_DATA TO EXAMINE_:

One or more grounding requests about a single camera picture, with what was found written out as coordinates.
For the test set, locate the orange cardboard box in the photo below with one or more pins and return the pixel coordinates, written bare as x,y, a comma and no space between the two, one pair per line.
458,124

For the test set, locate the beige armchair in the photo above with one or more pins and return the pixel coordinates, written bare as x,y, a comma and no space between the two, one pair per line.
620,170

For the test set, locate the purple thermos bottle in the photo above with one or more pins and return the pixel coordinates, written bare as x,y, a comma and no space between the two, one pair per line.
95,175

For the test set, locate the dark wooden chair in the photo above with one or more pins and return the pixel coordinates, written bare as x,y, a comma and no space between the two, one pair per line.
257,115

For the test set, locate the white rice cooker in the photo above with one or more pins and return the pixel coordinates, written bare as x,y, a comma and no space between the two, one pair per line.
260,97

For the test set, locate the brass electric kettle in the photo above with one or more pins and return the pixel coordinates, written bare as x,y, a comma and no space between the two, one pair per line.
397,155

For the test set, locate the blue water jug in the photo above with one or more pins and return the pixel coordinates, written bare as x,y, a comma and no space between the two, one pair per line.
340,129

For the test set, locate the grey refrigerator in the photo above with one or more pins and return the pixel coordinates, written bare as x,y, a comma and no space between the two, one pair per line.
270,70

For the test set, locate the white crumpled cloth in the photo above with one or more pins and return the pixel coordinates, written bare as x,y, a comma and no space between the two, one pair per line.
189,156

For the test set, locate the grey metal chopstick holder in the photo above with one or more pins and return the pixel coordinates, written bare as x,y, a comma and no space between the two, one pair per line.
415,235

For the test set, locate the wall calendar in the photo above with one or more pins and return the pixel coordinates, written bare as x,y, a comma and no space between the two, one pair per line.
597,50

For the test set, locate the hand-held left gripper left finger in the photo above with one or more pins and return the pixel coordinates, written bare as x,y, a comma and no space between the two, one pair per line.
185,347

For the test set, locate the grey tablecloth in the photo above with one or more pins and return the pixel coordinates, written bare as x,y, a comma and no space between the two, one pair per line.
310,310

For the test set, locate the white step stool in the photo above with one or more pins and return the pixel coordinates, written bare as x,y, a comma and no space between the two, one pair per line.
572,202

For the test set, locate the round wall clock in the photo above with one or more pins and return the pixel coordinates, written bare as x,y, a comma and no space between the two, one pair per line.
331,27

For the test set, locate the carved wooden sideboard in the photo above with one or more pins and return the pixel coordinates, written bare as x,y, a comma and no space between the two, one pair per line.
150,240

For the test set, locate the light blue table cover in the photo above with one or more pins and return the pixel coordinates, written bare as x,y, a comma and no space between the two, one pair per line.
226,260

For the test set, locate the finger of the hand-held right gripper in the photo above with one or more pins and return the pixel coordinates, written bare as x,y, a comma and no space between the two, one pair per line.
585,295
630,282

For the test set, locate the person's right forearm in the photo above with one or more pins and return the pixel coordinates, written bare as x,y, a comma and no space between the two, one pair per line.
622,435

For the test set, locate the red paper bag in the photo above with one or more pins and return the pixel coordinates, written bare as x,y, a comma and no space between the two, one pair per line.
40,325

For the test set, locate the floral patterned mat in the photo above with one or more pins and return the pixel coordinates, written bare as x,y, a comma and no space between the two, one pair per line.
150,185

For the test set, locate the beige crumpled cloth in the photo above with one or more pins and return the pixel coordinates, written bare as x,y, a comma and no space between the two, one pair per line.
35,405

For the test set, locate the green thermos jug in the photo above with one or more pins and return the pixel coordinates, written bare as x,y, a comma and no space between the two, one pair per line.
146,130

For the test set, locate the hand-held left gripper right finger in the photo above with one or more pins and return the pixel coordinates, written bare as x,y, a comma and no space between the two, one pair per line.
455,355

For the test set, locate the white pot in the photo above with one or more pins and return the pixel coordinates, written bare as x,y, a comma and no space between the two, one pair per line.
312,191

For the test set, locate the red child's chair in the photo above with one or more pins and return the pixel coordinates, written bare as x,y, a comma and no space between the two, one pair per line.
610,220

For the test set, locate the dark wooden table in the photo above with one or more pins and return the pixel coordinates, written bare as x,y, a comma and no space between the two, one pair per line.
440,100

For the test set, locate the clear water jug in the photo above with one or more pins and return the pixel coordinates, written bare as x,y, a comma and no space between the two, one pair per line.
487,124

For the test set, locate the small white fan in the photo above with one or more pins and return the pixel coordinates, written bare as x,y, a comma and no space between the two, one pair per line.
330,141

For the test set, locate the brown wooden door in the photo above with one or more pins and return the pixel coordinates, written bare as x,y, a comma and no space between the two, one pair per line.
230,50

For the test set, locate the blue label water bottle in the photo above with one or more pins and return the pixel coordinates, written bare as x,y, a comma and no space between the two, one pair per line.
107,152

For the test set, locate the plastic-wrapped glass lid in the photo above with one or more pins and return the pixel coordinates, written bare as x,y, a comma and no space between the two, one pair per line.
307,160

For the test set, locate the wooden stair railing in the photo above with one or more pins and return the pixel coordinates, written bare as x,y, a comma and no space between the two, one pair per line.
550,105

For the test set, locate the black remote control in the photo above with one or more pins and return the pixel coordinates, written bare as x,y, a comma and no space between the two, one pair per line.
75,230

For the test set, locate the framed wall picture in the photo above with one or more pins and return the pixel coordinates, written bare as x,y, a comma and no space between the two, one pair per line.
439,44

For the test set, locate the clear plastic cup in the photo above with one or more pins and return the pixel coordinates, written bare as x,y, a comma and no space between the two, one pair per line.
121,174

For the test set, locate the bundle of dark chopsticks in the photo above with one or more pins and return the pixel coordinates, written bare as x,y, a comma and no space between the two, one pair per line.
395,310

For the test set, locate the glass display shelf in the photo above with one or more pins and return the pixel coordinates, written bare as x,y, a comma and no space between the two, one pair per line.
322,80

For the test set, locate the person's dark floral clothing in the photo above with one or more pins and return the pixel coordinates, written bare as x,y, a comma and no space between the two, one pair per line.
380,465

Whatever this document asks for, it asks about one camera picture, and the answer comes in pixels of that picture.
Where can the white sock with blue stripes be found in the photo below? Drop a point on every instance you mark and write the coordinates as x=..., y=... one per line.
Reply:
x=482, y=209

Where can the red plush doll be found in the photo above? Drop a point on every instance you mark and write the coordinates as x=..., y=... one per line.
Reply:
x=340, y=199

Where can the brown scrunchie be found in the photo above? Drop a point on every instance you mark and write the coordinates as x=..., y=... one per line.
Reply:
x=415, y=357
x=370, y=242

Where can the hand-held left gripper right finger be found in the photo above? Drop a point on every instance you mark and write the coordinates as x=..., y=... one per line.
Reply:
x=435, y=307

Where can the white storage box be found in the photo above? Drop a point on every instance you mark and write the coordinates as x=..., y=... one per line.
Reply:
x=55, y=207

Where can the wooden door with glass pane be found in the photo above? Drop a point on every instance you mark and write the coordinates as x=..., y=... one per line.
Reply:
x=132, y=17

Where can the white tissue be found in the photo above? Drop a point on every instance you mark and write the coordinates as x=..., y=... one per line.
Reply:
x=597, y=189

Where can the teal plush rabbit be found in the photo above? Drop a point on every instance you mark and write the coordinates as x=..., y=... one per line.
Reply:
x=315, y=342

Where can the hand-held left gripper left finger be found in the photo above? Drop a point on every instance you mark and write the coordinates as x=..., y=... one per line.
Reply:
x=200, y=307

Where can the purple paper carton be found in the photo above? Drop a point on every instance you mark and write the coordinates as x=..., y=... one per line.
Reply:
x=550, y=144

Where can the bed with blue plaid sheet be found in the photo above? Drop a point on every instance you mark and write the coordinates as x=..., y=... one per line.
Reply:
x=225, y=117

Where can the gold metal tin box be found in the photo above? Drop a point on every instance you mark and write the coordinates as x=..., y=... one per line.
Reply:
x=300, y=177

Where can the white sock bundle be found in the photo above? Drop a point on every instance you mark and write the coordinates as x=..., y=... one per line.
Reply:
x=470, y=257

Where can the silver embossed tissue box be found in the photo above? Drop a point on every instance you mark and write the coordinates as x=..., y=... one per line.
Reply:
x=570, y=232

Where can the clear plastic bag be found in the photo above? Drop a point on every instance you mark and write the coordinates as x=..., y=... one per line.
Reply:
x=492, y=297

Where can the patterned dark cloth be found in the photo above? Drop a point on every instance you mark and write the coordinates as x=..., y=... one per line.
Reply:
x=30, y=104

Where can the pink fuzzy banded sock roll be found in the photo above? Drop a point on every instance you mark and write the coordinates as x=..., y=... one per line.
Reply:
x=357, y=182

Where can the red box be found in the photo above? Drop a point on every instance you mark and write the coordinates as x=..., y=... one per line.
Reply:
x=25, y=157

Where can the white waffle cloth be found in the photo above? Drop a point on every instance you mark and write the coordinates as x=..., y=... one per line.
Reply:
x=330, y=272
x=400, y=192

_ACTION ITEM_:
All lines of the data that hold "about" need to be copied.

_SOLUTION TO THIS PROBLEM_:
One or more grounding requests about a single camera picture, with what was found written out as coordinates.
Whatever this document asks for, it asks about one camera picture, and the answer comes in pixels of that picture.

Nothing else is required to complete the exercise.